FIG. 4 is a partial cross-sectional view showing a conventional anode container for a sodium-sulfur battery.

[Explanation of symbols]

DESCRIPTION OF SYMBOLS 1 ... Anode container, 2 ... Anode side terminal, 3 ... Anode cylindrical fitting, 4
... insulating ring, 5 ... solid electrolyte tube, 6 ... cartridge,
7 ... Small hole, 8 ... Cathode fitting, 9 ... Cathode cover, 10 ... Cathode side terminal, 11 ... Gap of fitting part, 13 ... Bottom cover, 13a ... Back-up part, 13b ... Cover part, 13c ... Screw part (bottom) 15 ... pipe, 15a ... threaded part (pipe side).
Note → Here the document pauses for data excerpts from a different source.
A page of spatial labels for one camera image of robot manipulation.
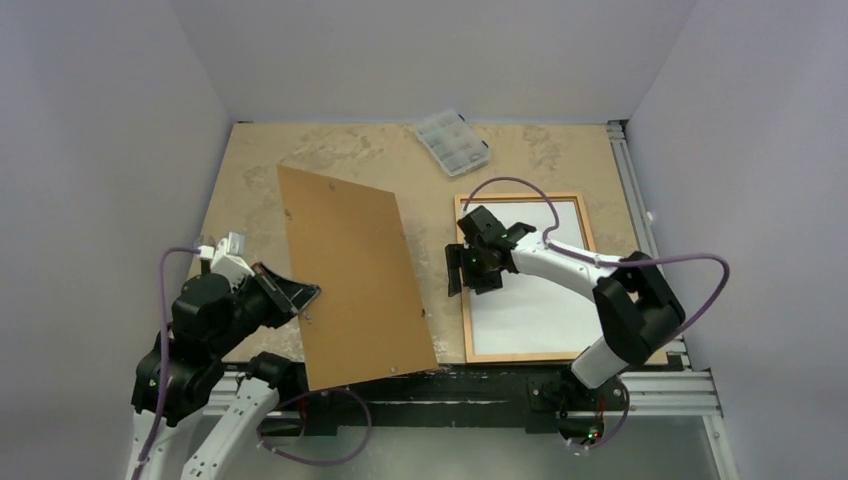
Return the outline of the brown frame backing board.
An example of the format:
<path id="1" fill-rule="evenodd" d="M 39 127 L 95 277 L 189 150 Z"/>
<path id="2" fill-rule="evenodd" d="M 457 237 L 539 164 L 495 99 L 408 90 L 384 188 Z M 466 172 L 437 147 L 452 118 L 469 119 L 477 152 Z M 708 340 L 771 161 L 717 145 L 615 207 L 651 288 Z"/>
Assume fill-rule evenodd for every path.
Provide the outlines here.
<path id="1" fill-rule="evenodd" d="M 321 289 L 300 323 L 310 389 L 436 369 L 395 195 L 290 167 L 277 174 L 292 277 Z"/>

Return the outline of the clear plastic organizer box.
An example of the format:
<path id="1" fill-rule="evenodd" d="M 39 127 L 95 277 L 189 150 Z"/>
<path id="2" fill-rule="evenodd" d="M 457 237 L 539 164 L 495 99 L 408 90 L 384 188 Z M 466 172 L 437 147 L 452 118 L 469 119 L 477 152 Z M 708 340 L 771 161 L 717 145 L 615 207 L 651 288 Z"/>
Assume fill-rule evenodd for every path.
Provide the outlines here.
<path id="1" fill-rule="evenodd" d="M 448 177 L 465 175 L 489 163 L 488 144 L 465 118 L 448 109 L 414 124 L 419 142 Z"/>

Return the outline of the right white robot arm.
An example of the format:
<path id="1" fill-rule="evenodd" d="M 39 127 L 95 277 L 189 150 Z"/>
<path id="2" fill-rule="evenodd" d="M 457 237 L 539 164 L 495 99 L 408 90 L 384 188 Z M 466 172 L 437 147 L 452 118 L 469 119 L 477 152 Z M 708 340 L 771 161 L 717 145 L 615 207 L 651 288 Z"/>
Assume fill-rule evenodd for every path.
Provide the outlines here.
<path id="1" fill-rule="evenodd" d="M 634 251 L 627 257 L 596 254 L 548 238 L 536 227 L 505 226 L 488 208 L 457 221 L 458 243 L 444 248 L 447 294 L 502 288 L 505 272 L 548 281 L 595 307 L 601 335 L 579 353 L 561 381 L 564 399 L 584 407 L 601 386 L 629 367 L 642 366 L 682 327 L 686 314 L 656 262 Z"/>

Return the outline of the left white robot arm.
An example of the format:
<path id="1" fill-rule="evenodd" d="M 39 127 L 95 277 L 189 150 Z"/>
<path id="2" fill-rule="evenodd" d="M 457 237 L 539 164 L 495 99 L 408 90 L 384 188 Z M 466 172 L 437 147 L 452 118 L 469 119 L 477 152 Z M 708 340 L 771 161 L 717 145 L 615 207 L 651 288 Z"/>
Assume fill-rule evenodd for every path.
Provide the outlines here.
<path id="1" fill-rule="evenodd" d="M 292 405 L 305 391 L 301 364 L 268 352 L 253 357 L 247 392 L 195 454 L 188 443 L 225 373 L 225 357 L 262 327 L 279 328 L 306 310 L 319 286 L 286 279 L 261 262 L 235 275 L 206 264 L 188 279 L 136 367 L 131 398 L 135 439 L 129 479 L 212 478 L 228 463 L 236 440 L 259 416 Z"/>
Continued on front page F-term (reference) 5H011 AA02 AA17 CC06 DD17 FF03 JJ04 5H029 AJ13 AJ15 AK05 AL13 AM15 BJ02 CJ06 CJ21 DJ02

Claims (3)

[Claims] An anode container for a sodium-sulfur battery in which a bottom cover is joined to a metal pipe constituting a body of the container, wherein the anode container has entered a gap between a fitting portion between the pipe and the bottom cover. An anode container for a sodium-sulfur battery, having a structure for delaying the arrival of an active material to a junction. 2. A back-up portion inserted into the opening of one of the open ends of the pipe after forming a coating having corrosion resistance to the anode active material on the inner surface of the metal pipe. 2. The anode container for a sodium-sulfur battery according to claim 1, wherein a bottom lid having a jacket covering the outer periphery of the pipe at the opening end is fitted, and the pipe and the jacket are joined. 3. After forming a coating having corrosion resistance to the anode active material on the inner surface of the metal pipe, the inner peripheral surface of one open end of the pipe and the outer peripheral surface of the bottom cover are complementarily formed. 2. The sodium-ion according to claim 1, wherein the two screws are screwed together with the formed screw portion, and the pipe and the bottom lid are joined at a position from the outside of the anode container to a position where the screw portion is formed. Anode container for sulfur batteries.